> [ACTION ITEM]
Go through the entries below and copy each line that holds the word "finger".

DATA FOR ANALYSIS below:

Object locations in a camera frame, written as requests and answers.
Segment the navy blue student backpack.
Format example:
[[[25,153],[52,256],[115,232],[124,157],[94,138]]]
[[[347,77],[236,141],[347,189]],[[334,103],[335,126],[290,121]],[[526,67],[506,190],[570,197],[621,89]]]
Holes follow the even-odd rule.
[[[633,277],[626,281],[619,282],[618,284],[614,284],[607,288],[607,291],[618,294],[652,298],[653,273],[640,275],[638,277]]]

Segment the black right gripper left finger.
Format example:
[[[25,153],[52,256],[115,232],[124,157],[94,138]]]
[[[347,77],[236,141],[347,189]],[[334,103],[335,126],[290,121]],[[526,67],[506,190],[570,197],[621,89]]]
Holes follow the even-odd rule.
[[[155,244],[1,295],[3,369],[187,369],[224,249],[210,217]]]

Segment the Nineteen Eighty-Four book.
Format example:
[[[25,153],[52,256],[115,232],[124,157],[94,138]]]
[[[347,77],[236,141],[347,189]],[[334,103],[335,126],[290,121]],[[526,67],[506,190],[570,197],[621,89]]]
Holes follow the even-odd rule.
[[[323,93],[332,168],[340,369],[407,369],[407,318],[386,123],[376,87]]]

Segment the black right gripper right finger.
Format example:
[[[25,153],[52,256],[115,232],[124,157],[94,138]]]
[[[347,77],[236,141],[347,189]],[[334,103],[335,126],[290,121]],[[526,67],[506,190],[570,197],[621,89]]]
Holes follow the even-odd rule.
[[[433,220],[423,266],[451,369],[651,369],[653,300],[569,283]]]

End of DATA FOR ANALYSIS.

> [WORKED SOLUTION]
Segment the black right gripper left finger.
Segment the black right gripper right finger.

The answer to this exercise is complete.